◆ **Work to be completed**:
Output each entry verbatim. Leave the images out.

(Beginning of Records provided)

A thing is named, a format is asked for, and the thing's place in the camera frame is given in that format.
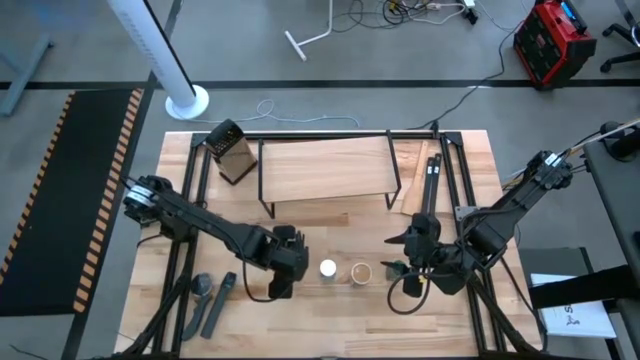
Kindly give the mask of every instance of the knife handle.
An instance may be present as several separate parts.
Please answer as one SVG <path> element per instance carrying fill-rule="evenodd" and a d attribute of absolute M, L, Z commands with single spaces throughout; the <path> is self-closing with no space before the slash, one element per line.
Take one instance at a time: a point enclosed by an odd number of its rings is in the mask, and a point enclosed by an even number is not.
<path fill-rule="evenodd" d="M 205 298 L 198 301 L 198 305 L 193 309 L 193 317 L 191 318 L 191 321 L 189 321 L 189 325 L 187 325 L 182 332 L 182 341 L 187 341 L 196 334 L 200 327 L 200 323 L 202 323 L 202 318 L 204 318 L 204 310 L 207 308 L 207 304 L 209 304 L 210 301 L 211 295 L 207 295 Z"/>
<path fill-rule="evenodd" d="M 224 302 L 227 299 L 227 295 L 229 295 L 229 293 L 231 292 L 231 289 L 233 289 L 235 283 L 236 274 L 228 272 L 222 280 L 222 285 L 220 285 L 220 290 L 218 290 L 218 295 L 216 295 L 213 306 L 209 311 L 207 321 L 204 323 L 204 327 L 200 332 L 200 337 L 211 339 L 211 336 L 213 335 L 213 329 L 216 327 L 216 323 L 218 322 L 218 318 L 220 317 L 220 313 L 222 312 Z"/>

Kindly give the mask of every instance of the black floor mat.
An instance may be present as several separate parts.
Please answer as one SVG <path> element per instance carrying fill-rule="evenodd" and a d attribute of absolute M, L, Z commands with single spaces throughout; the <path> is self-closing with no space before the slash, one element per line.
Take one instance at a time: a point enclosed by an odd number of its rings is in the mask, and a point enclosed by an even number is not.
<path fill-rule="evenodd" d="M 2 264 L 0 316 L 87 310 L 141 97 L 139 90 L 69 95 Z"/>

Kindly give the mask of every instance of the black chair leg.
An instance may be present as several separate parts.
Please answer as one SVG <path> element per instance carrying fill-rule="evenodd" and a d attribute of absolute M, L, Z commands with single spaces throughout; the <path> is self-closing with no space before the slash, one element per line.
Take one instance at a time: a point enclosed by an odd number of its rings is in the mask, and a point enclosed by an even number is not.
<path fill-rule="evenodd" d="M 614 32 L 614 31 L 616 33 L 618 33 L 620 36 L 622 36 L 628 42 L 634 44 L 633 43 L 633 39 L 631 38 L 631 31 L 629 29 L 625 28 L 624 26 L 620 25 L 620 24 L 613 24 L 613 25 L 609 26 L 608 28 L 606 28 L 602 32 L 602 36 L 607 37 L 607 36 L 611 35 L 611 33 Z"/>
<path fill-rule="evenodd" d="M 600 67 L 600 71 L 606 73 L 611 70 L 611 65 L 630 62 L 630 61 L 640 61 L 640 52 L 635 52 L 635 53 L 616 56 L 614 58 L 611 58 L 605 61 L 604 64 L 602 64 L 602 66 Z"/>

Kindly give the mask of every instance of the paper cup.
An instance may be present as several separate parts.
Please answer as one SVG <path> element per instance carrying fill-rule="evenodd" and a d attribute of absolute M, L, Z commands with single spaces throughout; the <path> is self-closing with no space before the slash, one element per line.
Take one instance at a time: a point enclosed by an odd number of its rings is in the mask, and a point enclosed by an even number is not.
<path fill-rule="evenodd" d="M 367 285 L 372 276 L 373 271 L 368 264 L 357 263 L 351 268 L 351 282 L 355 286 Z"/>

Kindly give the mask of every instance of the concrete floor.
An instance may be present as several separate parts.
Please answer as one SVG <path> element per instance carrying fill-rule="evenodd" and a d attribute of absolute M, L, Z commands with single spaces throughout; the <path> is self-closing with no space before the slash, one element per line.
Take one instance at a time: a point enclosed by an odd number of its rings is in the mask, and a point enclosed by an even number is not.
<path fill-rule="evenodd" d="M 640 14 L 640 2 L 629 0 Z M 172 1 L 151 0 L 161 23 Z M 632 51 L 619 38 L 601 39 L 600 32 L 624 20 L 613 0 L 574 0 L 598 38 L 596 56 L 577 75 L 580 79 L 640 78 L 633 64 L 598 71 L 604 59 Z M 335 13 L 348 1 L 337 1 Z M 484 0 L 491 15 L 504 26 L 524 16 L 518 1 Z M 367 2 L 375 8 L 375 1 Z M 305 47 L 302 63 L 283 31 L 299 40 L 321 31 L 325 1 L 253 0 L 222 2 L 184 0 L 172 43 L 194 81 L 204 80 L 329 80 L 329 79 L 482 79 L 499 70 L 497 46 L 506 33 L 485 14 L 475 27 L 460 17 L 443 26 L 411 23 L 393 30 L 356 28 Z M 348 26 L 344 19 L 336 28 Z M 0 34 L 12 34 L 22 50 L 39 31 L 52 34 L 56 47 L 35 75 L 38 81 L 144 81 L 145 59 L 117 22 L 105 2 L 7 0 L 0 4 Z M 501 79 L 526 75 L 509 46 L 504 51 Z M 11 79 L 0 67 L 0 81 Z M 363 129 L 402 129 L 419 125 L 454 105 L 465 88 L 325 89 L 210 91 L 211 105 L 203 120 L 239 119 L 255 115 L 264 99 L 276 103 L 275 114 L 311 118 L 322 115 L 357 117 Z M 26 201 L 44 149 L 67 91 L 28 91 L 15 115 L 0 121 L 0 248 L 8 246 Z M 172 120 L 164 111 L 166 93 L 156 91 L 139 140 L 132 176 L 155 171 L 166 131 L 210 130 L 213 125 Z M 606 121 L 637 117 L 637 88 L 570 88 L 539 93 L 528 88 L 480 89 L 451 113 L 442 126 L 487 129 L 501 176 L 520 169 L 540 149 L 562 150 Z M 309 124 L 260 120 L 245 130 L 351 129 L 344 120 Z M 595 186 L 586 173 L 573 185 L 548 195 L 521 222 L 522 248 L 585 246 L 596 269 L 618 265 L 624 258 Z M 118 217 L 83 338 L 79 358 L 110 354 L 117 336 L 139 229 Z M 28 359 L 8 344 L 47 357 L 60 356 L 70 317 L 0 318 L 0 358 Z M 135 337 L 136 334 L 124 334 Z M 624 332 L 626 358 L 635 358 Z M 552 339 L 554 354 L 607 358 L 603 341 Z"/>

(End of Records provided)

◆ **Task response**:
A thing is named, a format is asked for, and the thing's place in the camera frame is given in that format.
Kindly give the mask of every instance of the knife handle.
An instance may be present as several separate parts.
Please answer as one SVG <path> element per instance carrying fill-rule="evenodd" and a d attribute of absolute M, L, Z commands with single spaces throughout; the <path> is self-closing with no space before the slash, one element per line.
Take one instance at a time: a point enclosed by an odd number of its rings is in the mask, and a point enclosed by an even number is not.
<path fill-rule="evenodd" d="M 205 298 L 198 301 L 198 305 L 193 309 L 193 317 L 191 318 L 191 321 L 189 321 L 189 325 L 187 325 L 182 332 L 182 341 L 187 341 L 196 334 L 200 327 L 200 323 L 202 323 L 202 318 L 204 318 L 204 310 L 207 308 L 207 304 L 209 304 L 210 301 L 211 295 L 207 295 Z"/>
<path fill-rule="evenodd" d="M 224 302 L 227 299 L 227 295 L 229 295 L 229 293 L 231 292 L 231 289 L 233 289 L 235 283 L 236 274 L 228 272 L 222 280 L 222 285 L 220 285 L 220 290 L 218 290 L 218 295 L 216 295 L 213 306 L 209 311 L 207 321 L 204 323 L 204 327 L 200 332 L 200 337 L 211 339 L 211 336 L 213 335 L 213 329 L 216 327 L 216 323 L 218 322 L 218 318 L 220 317 L 220 313 L 222 312 Z"/>

Kindly give the mask of every instance of the black floor mat.
An instance may be present as several separate parts.
Please answer as one SVG <path> element per instance carrying fill-rule="evenodd" and a d attribute of absolute M, L, Z commands with single spaces throughout; the <path> is self-closing with no space before the slash, one element per line.
Take one instance at a time: a point enclosed by an odd number of its rings is in the mask, and a point enclosed by an even number is not.
<path fill-rule="evenodd" d="M 2 264 L 0 316 L 87 310 L 141 97 L 139 90 L 69 95 Z"/>

Kindly give the mask of every instance of the black chair leg.
An instance may be present as several separate parts.
Please answer as one SVG <path> element per instance carrying fill-rule="evenodd" and a d attribute of absolute M, L, Z commands with single spaces throughout; the <path> is self-closing with no space before the slash, one element per line.
Take one instance at a time: a point enclosed by an odd number of its rings is in the mask, and a point enclosed by an even number is not.
<path fill-rule="evenodd" d="M 614 32 L 614 31 L 616 33 L 618 33 L 620 36 L 622 36 L 628 42 L 634 44 L 633 43 L 633 39 L 631 38 L 631 31 L 629 29 L 625 28 L 624 26 L 620 25 L 620 24 L 613 24 L 613 25 L 609 26 L 608 28 L 606 28 L 602 32 L 602 36 L 607 37 L 607 36 L 611 35 L 611 33 Z"/>
<path fill-rule="evenodd" d="M 600 67 L 600 71 L 606 73 L 611 70 L 611 65 L 630 62 L 630 61 L 640 61 L 640 52 L 635 52 L 635 53 L 616 56 L 614 58 L 611 58 L 605 61 L 604 64 L 602 64 L 602 66 Z"/>

Kindly give the mask of every instance of the paper cup.
An instance may be present as several separate parts.
Please answer as one SVG <path> element per instance carrying fill-rule="evenodd" and a d attribute of absolute M, L, Z commands with single spaces throughout; the <path> is self-closing with no space before the slash, one element per line.
Take one instance at a time: a point enclosed by an odd number of its rings is in the mask, and a point enclosed by an even number is not.
<path fill-rule="evenodd" d="M 367 285 L 372 276 L 373 271 L 368 264 L 357 263 L 351 268 L 351 282 L 355 286 Z"/>

Kindly give the mask of every instance of the concrete floor.
An instance may be present as several separate parts.
Please answer as one SVG <path> element per instance carrying fill-rule="evenodd" and a d attribute of absolute M, L, Z commands with single spaces throughout; the <path> is self-closing with no space before the slash, one element per line.
Take one instance at a time: a point enclosed by an odd number of its rings is in the mask, and a point enclosed by an even number is not.
<path fill-rule="evenodd" d="M 640 14 L 640 2 L 629 0 Z M 172 1 L 151 0 L 161 23 Z M 632 51 L 619 38 L 601 39 L 600 32 L 624 20 L 613 0 L 574 0 L 598 38 L 596 56 L 577 75 L 580 79 L 640 78 L 633 64 L 598 71 L 604 59 Z M 335 13 L 348 1 L 337 1 Z M 484 0 L 491 15 L 504 26 L 524 16 L 518 1 Z M 367 2 L 375 8 L 375 1 Z M 305 47 L 302 63 L 283 31 L 299 40 L 321 31 L 325 1 L 253 0 L 222 2 L 184 0 L 172 43 L 194 81 L 204 80 L 329 80 L 329 79 L 482 79 L 499 70 L 497 46 L 506 33 L 485 14 L 475 27 L 460 17 L 443 26 L 411 23 L 393 30 L 356 28 Z M 348 26 L 344 19 L 336 28 Z M 0 34 L 12 34 L 22 50 L 39 31 L 52 34 L 56 47 L 35 75 L 38 81 L 144 81 L 145 59 L 117 22 L 105 2 L 7 0 L 0 4 Z M 501 79 L 526 75 L 509 46 L 504 51 Z M 11 79 L 0 67 L 0 81 Z M 363 129 L 402 129 L 419 125 L 454 105 L 465 88 L 325 89 L 210 91 L 211 105 L 203 120 L 239 119 L 255 115 L 264 99 L 276 103 L 275 114 L 311 118 L 322 115 L 357 117 Z M 26 201 L 44 149 L 67 91 L 28 91 L 15 115 L 0 121 L 0 248 L 8 246 Z M 172 120 L 164 111 L 166 93 L 156 91 L 139 140 L 132 176 L 155 171 L 166 131 L 210 130 L 213 125 Z M 606 121 L 637 117 L 637 88 L 570 88 L 539 93 L 528 88 L 480 89 L 451 113 L 442 126 L 487 129 L 501 176 L 520 169 L 540 149 L 562 150 Z M 309 124 L 260 120 L 245 130 L 351 129 L 344 120 Z M 595 186 L 586 173 L 573 185 L 548 195 L 521 222 L 522 248 L 585 246 L 596 269 L 618 265 L 624 258 Z M 118 217 L 83 338 L 79 358 L 110 354 L 117 336 L 139 229 Z M 28 359 L 8 344 L 47 357 L 60 356 L 70 317 L 0 318 L 0 358 Z M 135 337 L 136 334 L 124 334 Z M 624 332 L 626 358 L 635 358 Z M 552 339 L 554 354 L 607 358 L 603 341 Z"/>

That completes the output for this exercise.